What you will do:
Beginning with the line where "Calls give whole" appears, restate each line word for word until the data ends. Pictures do not go in.
:: Supplied records
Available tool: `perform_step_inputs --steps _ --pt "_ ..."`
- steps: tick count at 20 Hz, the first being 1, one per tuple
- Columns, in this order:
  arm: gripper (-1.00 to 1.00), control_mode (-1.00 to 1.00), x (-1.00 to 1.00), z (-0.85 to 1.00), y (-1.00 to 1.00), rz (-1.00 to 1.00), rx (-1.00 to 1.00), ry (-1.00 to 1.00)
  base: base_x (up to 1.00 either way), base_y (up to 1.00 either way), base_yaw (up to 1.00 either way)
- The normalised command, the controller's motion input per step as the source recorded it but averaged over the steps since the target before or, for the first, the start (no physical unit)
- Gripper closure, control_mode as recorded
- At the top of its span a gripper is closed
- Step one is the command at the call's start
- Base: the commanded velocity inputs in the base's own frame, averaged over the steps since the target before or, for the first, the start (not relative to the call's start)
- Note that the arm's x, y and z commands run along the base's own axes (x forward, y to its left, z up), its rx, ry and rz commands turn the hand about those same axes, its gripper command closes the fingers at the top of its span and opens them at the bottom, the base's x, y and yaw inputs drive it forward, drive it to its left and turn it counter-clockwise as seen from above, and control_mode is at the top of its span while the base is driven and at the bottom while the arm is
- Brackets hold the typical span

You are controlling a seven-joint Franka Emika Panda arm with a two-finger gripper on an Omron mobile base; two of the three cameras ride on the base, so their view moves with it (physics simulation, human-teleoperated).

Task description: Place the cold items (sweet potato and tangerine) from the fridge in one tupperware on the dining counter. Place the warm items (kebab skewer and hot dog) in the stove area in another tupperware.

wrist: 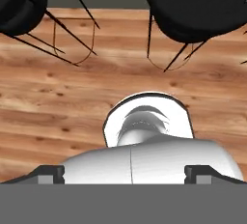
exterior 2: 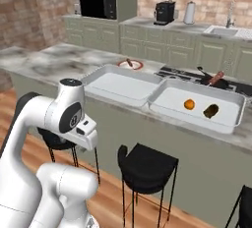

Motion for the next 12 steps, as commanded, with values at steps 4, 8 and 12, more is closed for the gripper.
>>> perform_step_inputs --steps 4,8,12 --pt "-1.0 1.0 0.0 0.0 0.0 0.0 0.0 0.0 0.48 1.0 -0.1" --pt "-1.0 1.0 0.0 0.0 0.0 0.0 0.0 0.0 0.51 1.0 -0.24" --pt "-1.0 1.0 0.0 0.0 0.0 0.0 0.0 0.0 0.16 1.0 -0.13"
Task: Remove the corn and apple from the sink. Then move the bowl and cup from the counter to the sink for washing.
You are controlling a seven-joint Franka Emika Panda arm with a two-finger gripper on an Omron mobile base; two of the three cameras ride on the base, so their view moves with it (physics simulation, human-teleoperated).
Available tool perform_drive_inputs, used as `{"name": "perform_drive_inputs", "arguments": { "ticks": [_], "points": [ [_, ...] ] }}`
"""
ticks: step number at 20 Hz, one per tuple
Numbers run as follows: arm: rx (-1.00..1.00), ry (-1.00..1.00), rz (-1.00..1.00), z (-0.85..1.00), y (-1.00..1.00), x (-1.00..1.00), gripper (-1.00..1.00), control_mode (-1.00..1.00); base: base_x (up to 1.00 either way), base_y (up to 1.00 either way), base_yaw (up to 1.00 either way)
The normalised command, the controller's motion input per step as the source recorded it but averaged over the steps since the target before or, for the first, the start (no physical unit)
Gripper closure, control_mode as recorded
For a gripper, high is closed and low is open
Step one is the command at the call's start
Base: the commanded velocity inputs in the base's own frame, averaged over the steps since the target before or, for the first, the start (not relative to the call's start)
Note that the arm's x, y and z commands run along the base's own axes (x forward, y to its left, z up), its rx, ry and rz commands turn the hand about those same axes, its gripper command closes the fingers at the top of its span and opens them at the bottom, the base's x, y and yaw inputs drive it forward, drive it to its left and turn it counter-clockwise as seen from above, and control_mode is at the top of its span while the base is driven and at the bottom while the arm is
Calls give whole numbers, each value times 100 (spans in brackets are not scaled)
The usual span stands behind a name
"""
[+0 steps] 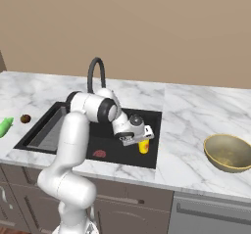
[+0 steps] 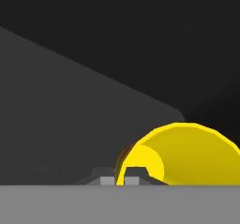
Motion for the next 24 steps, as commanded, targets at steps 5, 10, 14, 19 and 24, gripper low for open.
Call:
{"name": "perform_drive_inputs", "arguments": {
  "ticks": [5, 10, 14, 19, 24],
  "points": [
    [0, 0, 2, -10, 0, 13, 100, -100, 0, 0, 0],
    [0, -4, 3, -14, 0, 14, 100, -100, 0, 0, 0],
    [0, -2, 3, -10, 0, 15, 100, -100, 0, 0, 0],
    [0, 0, 2, -12, -2, 13, 100, -100, 0, 0, 0],
    [-3, 0, 0, -18, -4, 4, 100, -100, 0, 0, 0]
  ]
}}
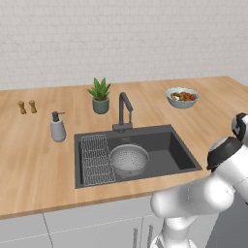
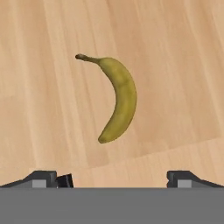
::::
Reply to the exercise:
Calls give whole numbers, each value times 100 (spans in brackets are not scaled)
The usual span stands behind a name
"""
[+0 steps] 
[+0 steps] 
Motion for the next 24 steps, as commanded, targets at steps 5, 10, 14, 19 and 24, gripper low for open.
Call:
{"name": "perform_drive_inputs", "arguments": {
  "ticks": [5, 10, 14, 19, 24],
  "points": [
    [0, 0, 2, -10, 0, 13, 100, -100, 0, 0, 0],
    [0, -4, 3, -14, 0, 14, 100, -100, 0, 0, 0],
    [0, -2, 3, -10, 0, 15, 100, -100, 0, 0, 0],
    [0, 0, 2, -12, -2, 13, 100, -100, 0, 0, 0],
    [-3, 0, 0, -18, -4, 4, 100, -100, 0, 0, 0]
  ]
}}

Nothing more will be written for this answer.